__Task goal__
In the listing below, find the line containing "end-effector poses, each" and the line containing "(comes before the". Repeat exactly those two lines and every line between them, nothing more.

__Data shown__
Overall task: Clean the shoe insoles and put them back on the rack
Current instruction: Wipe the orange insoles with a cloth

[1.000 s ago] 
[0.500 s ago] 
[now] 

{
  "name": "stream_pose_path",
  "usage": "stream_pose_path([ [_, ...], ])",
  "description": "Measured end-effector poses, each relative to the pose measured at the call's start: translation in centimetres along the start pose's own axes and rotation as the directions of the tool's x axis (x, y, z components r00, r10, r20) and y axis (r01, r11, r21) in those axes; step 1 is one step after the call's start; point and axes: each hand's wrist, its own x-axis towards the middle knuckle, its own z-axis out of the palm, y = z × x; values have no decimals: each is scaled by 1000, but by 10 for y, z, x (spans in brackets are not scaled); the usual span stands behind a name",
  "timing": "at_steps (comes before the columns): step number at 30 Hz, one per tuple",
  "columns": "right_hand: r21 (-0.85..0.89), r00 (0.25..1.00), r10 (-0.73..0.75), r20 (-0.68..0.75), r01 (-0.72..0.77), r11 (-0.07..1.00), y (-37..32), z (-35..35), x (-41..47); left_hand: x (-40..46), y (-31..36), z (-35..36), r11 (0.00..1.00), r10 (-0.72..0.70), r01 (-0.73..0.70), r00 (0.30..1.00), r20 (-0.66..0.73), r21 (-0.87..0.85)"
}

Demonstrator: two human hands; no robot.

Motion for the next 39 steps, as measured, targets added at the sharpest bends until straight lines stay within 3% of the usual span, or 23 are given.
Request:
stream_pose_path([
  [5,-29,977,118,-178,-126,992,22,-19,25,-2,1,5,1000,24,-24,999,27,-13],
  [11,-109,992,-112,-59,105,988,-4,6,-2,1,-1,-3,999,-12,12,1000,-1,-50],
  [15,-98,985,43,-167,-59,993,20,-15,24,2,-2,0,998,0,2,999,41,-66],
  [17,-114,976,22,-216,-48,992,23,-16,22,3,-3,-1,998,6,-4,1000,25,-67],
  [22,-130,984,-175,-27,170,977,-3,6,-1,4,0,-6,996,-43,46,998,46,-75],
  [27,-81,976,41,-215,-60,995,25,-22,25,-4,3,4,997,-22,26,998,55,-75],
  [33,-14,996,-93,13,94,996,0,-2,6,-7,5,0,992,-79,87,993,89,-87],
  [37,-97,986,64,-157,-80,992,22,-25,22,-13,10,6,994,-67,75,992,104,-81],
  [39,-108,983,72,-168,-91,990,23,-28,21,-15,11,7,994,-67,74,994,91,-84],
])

__Response box__
  "description": "Measured end-effector poses, each relative to the pose measured at the call's start: translation in centimetres along the start pose's own axes and rotation as the directions of the tool's x axis (x, y, z components r00, r10, r20) and y axis (r01, r11, r21) in those axes; step 1 is one step after the call's start; point and axes: each hand's wrist, its own x-axis towards the middle knuckle, its own z-axis out of the palm, y = z × x; values have no decimals: each is scaled by 1000, but by 10 for y, z, x (spans in brackets are not scaled); the usual span stands behind a name",
  "timing": "at_steps (comes before the columns): step number at 30 Hz, one per tuple",

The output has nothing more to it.